» WHAT THE TASK REQUIRES:
Stop after the line with "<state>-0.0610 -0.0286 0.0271". Up to that point, output every line of the listing below exactly from the first one onward, skipping pictures.

» TASK MATERIAL:
*** Begin section ***

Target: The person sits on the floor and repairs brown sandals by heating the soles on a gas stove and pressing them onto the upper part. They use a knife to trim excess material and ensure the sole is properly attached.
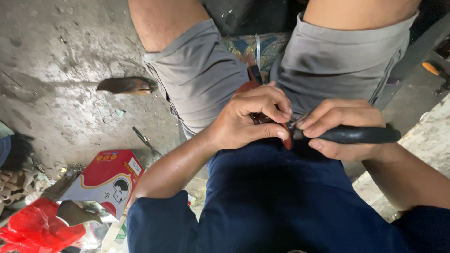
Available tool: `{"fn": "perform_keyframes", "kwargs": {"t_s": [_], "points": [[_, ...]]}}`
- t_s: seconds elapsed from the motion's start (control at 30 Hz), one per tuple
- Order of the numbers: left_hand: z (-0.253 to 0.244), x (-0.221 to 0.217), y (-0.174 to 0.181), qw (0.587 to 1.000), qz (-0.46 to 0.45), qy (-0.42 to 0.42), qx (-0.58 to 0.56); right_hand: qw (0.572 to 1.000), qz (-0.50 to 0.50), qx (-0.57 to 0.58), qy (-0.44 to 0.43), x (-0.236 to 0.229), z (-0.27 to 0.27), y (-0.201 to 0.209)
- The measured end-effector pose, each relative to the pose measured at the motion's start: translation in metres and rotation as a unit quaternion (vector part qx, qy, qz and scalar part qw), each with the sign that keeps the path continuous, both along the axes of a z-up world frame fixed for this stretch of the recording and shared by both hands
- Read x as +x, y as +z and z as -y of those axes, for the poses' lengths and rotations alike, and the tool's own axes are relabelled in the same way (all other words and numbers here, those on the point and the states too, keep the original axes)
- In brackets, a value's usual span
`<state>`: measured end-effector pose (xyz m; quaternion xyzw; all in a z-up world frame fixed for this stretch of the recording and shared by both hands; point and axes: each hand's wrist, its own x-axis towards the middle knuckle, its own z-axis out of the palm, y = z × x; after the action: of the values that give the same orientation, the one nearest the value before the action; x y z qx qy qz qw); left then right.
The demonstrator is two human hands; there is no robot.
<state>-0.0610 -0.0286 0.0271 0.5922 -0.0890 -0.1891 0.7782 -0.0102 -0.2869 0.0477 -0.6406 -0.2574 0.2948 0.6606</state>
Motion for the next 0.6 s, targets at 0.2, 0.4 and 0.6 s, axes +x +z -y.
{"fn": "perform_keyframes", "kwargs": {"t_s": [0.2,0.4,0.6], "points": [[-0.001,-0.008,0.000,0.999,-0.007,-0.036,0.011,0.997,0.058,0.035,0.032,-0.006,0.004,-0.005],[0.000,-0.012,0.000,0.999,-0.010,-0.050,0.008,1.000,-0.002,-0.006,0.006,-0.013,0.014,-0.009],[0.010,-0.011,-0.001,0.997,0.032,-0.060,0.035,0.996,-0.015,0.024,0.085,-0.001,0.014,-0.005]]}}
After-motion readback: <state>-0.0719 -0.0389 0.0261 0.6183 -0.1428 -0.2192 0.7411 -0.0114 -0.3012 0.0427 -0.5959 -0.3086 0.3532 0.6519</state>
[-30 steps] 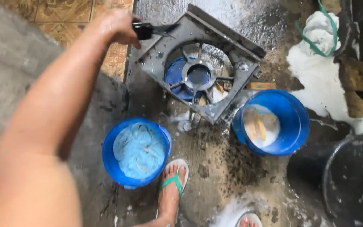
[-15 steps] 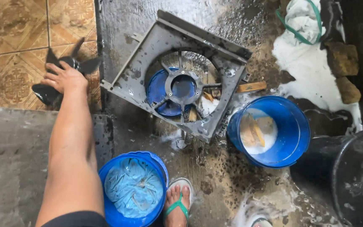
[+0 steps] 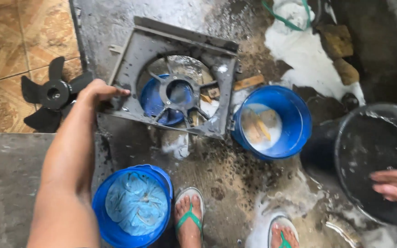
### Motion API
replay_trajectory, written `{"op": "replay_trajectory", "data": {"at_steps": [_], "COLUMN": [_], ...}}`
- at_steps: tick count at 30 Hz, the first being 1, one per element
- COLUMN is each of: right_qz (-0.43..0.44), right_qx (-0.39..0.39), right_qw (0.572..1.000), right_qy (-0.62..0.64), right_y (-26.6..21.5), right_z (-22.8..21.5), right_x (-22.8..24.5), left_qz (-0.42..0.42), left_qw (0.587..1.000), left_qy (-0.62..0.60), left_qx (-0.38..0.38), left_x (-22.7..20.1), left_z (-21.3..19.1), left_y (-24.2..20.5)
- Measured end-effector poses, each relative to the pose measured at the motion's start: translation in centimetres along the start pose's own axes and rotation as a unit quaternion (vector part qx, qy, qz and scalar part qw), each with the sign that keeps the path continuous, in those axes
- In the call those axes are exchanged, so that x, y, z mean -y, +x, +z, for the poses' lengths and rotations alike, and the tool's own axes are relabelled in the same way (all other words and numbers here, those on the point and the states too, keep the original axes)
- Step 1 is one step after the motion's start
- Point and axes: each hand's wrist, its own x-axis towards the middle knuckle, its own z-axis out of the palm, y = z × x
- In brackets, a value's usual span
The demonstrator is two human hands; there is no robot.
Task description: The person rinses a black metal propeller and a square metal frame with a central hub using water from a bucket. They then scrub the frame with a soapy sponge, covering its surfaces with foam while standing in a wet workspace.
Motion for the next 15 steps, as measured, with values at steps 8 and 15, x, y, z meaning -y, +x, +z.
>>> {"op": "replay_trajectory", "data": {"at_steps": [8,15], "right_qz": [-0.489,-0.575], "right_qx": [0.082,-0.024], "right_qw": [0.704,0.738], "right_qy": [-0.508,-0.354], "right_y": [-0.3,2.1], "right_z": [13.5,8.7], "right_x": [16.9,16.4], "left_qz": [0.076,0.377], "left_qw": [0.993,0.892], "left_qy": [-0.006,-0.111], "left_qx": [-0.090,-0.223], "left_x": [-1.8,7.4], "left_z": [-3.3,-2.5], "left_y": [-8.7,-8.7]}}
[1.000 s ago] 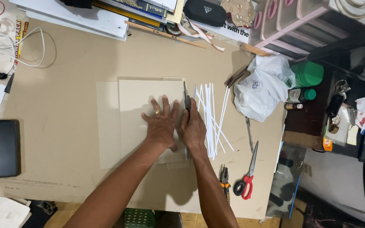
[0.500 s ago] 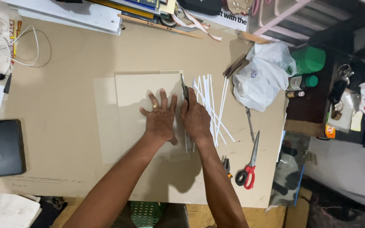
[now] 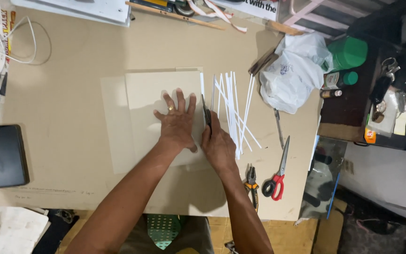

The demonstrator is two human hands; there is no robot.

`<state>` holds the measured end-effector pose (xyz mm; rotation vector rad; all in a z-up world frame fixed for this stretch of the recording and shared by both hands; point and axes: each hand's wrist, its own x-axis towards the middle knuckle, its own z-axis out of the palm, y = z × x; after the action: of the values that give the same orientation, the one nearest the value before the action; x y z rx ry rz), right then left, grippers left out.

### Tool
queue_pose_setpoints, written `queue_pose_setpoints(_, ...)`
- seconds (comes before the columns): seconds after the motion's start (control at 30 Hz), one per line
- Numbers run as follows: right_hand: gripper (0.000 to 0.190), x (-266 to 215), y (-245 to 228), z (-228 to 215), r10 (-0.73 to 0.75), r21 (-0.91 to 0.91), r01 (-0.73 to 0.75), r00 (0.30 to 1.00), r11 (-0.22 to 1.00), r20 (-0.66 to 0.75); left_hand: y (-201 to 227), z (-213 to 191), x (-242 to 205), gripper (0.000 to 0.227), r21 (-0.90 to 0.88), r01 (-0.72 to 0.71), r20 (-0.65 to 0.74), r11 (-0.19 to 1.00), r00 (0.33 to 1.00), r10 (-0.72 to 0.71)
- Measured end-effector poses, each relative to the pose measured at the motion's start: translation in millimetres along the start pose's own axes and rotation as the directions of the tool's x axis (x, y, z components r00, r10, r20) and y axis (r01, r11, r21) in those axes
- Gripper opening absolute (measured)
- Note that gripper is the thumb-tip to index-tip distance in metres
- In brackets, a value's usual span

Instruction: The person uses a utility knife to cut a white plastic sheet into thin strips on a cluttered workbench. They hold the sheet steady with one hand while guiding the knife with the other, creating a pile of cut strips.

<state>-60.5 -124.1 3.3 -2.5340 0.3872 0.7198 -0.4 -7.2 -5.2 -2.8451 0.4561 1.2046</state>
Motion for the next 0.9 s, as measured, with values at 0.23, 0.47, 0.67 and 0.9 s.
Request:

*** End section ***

» EXERCISE ANSWER:
Target: The person sits on the floor and repairs brown sandals by heating the soles on a gas stove and pressing them onto the upper part. They use a knife to trim excess material and ensure the sole is properly attached.
Available tool: `{"fn": "perform_keyframes", "kwargs": {"t_s": [_], "points": [[_, ...]]}}`
- t_s: seconds elapsed from the motion's start (control at 30 Hz), one per tuple
- Order of the numbers: left_hand: z (-0.253 to 0.244), x (-0.221 to 0.217), y (-0.174 to 0.181), qw (0.587 to 1.000), qz (-0.46 to 0.45), qy (-0.42 to 0.42), qx (-0.58 to 0.56); right_hand: qw (0.572 to 1.000), qz (-0.50 to 0.50), qx (-0.57 to 0.58), qy (-0.44 to 0.43), x (-0.236 to 0.229), z (-0.27 to 0.27), y (-0.201 to 0.209)
- The measured end-effector pose, each relative to the pose measured at the motion's start: translation in metres and rotation as a unit quaternion (vector part qx, qy, qz and scalar part qw), each with the sign that keeps the path continuous, both along the axes of a z-up world frame fixed for this stretch of the recording and shared by both hands
- Read x as +x, y as +z and z as -y of those axes, for the poses' lengths and rotations alike, and the tool's own axes are relabelled in the same way (all other words and numbers here, those on the point and the states too, keep the original axes)
- In brackets, a value's usual span
`<state>`: measured end-effector pose (xyz m; quaternion xyzw; all in a z-up world frame fixed for this stretch of the recording and shared by both hands; point and axes: each hand's wrist, its own x-axis towards the middle knuckle, its own z-axis out of the palm, y = z × x; after the action: of the values that give the same orientation, the one nearest the value before the action; x y z qx qy qz qw); left then right.
The demonstrator is two human hands; there is no robot.
<state>-0.0610 -0.0286 0.0271 0.5922 -0.0890 -0.1891 0.7782 -0.0102 -0.2869 0.0477 -0.6406 -0.2574 0.2948 0.6606</state>

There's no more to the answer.